RECORDED DATA:
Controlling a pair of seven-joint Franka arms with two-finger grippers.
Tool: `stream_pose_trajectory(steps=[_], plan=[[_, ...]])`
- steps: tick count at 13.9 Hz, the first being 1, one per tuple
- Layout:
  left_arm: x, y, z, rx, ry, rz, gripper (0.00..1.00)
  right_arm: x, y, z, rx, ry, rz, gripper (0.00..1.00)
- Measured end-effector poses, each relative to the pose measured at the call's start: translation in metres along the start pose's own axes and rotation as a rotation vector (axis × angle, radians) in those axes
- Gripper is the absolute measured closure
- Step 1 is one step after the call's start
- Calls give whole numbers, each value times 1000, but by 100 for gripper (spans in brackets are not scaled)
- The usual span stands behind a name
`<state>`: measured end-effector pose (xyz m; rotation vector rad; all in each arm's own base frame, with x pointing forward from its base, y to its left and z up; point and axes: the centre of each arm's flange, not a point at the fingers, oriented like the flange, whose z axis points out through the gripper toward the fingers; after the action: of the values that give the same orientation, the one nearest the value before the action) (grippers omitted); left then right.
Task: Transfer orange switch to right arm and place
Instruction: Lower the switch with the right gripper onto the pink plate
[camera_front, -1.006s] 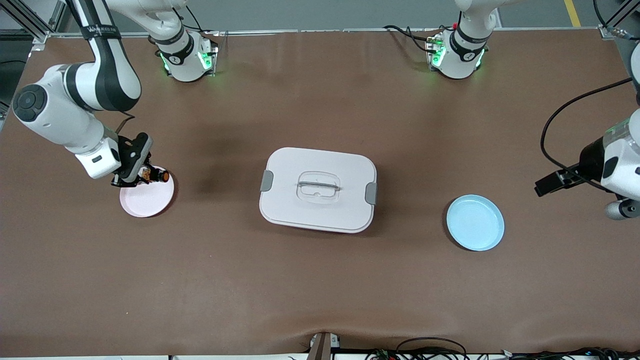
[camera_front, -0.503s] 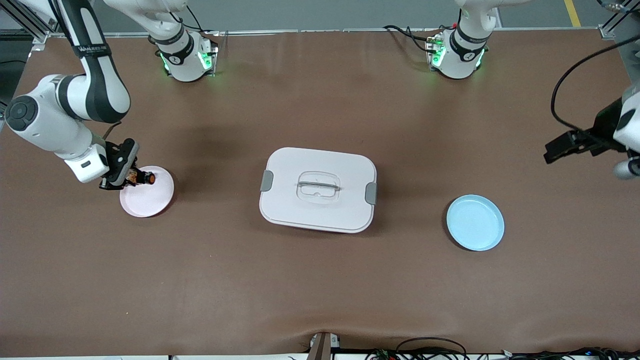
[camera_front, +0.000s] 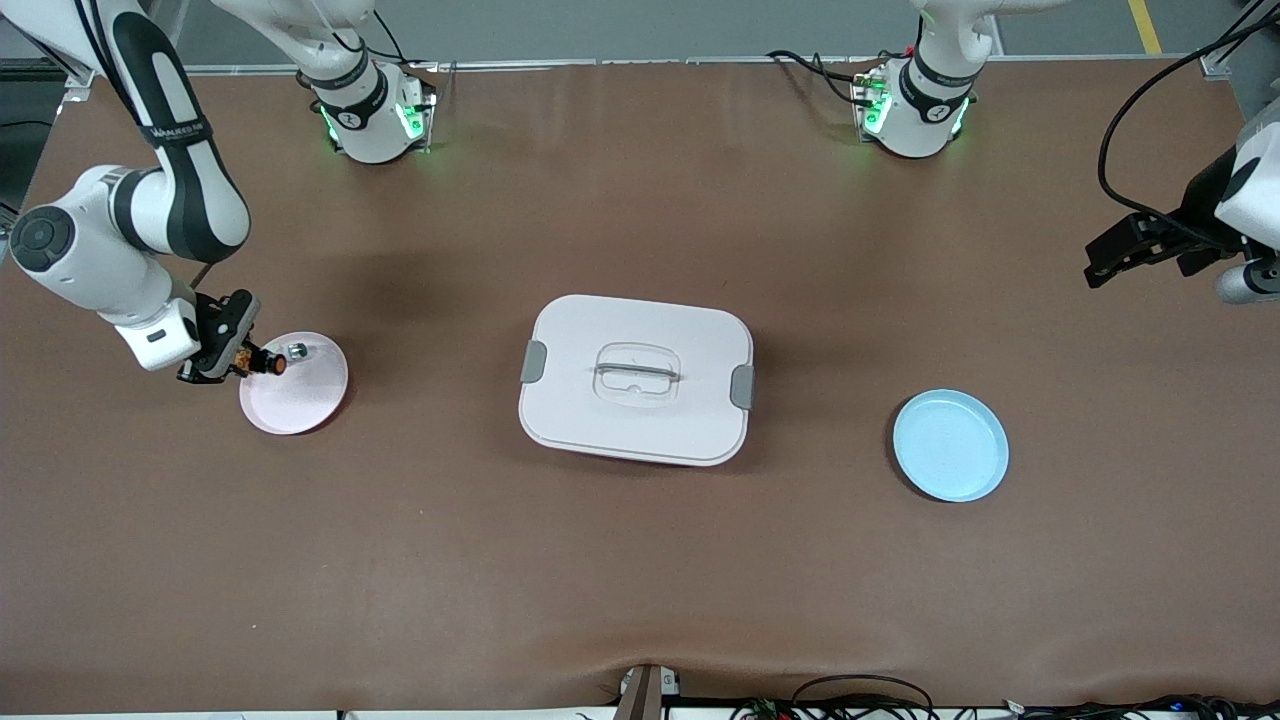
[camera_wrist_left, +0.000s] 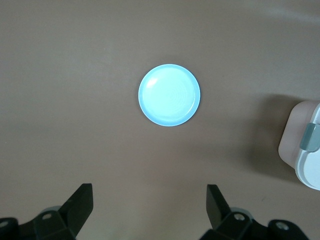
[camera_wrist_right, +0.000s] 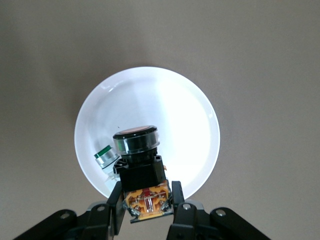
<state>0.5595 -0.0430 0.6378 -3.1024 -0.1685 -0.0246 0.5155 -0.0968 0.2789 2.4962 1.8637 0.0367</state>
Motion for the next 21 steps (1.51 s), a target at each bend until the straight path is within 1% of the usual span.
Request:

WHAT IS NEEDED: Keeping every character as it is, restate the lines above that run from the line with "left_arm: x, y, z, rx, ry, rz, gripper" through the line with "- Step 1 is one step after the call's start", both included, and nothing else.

RESULT OF THE EXERCISE:
  left_arm: x, y, z, rx, ry, rz, gripper (0.00..1.00)
  right_arm: x, y, z, rx, ry, rz, gripper (0.00..1.00)
- Measured end-effector poses, each relative to the pose measured at the call's start: translation in metres along the start pose's own axes and rotation as a rotation vector (axis × angle, radians) in those axes
- Gripper is the absolute measured closure
- Step 1 is one step after the call's start

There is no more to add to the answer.